**Problem**: Report every line of the data where the string "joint" appears.

# # # #

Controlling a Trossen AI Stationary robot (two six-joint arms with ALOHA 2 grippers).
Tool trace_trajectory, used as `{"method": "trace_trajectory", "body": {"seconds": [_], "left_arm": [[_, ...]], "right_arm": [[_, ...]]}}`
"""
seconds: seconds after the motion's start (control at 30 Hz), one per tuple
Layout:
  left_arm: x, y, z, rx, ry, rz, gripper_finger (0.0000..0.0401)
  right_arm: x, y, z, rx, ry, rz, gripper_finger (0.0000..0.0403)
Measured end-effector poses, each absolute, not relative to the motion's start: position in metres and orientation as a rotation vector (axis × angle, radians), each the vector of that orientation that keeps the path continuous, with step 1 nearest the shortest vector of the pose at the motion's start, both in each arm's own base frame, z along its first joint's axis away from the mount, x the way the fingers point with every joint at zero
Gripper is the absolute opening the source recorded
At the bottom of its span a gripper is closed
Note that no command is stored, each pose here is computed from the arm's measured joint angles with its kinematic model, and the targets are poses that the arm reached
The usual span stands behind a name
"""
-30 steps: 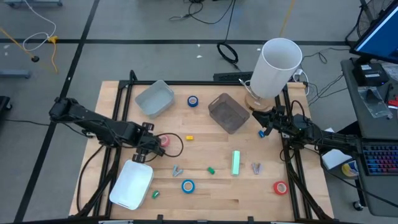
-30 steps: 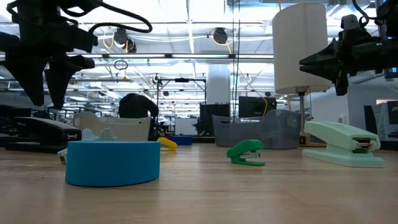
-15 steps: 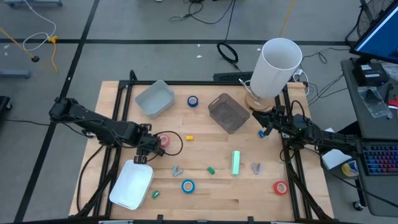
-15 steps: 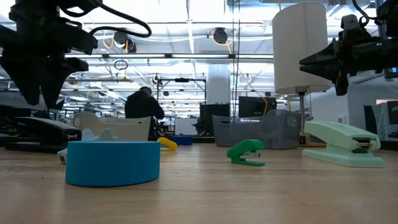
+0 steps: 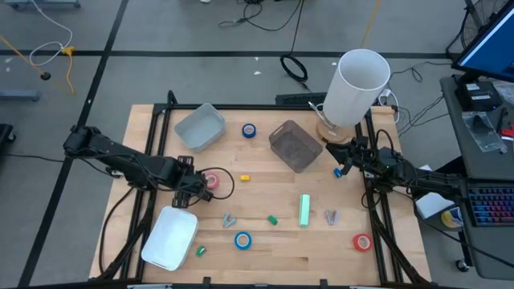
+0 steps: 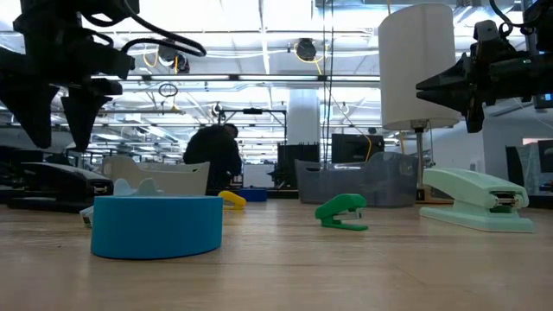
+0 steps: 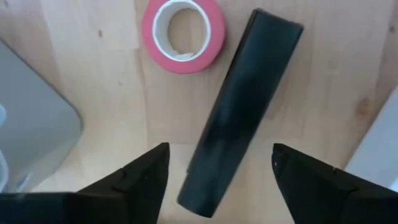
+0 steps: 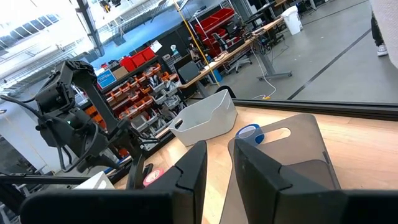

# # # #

**Solution to this exercise**:
Controlling a Trossen AI Stationary robot (two six-joint arms with ALOHA 2 grippers).
Measured end-effector poses, each absolute, not relative to the motion's start: position in metres and orientation as a rotation vector (axis × angle, radians), each the vector of that orientation that keeps the path continuous, with step 1 nearest the shortest vector of the pose at the motion's start, both in each arm's own base frame, z along its first joint's axis away from the mount, x the way the fingers point with every joint at zero
Note that no command is stored, each pose here is computed from the arm's measured joint angles with its kinematic model, and the targets are poses that the arm reached

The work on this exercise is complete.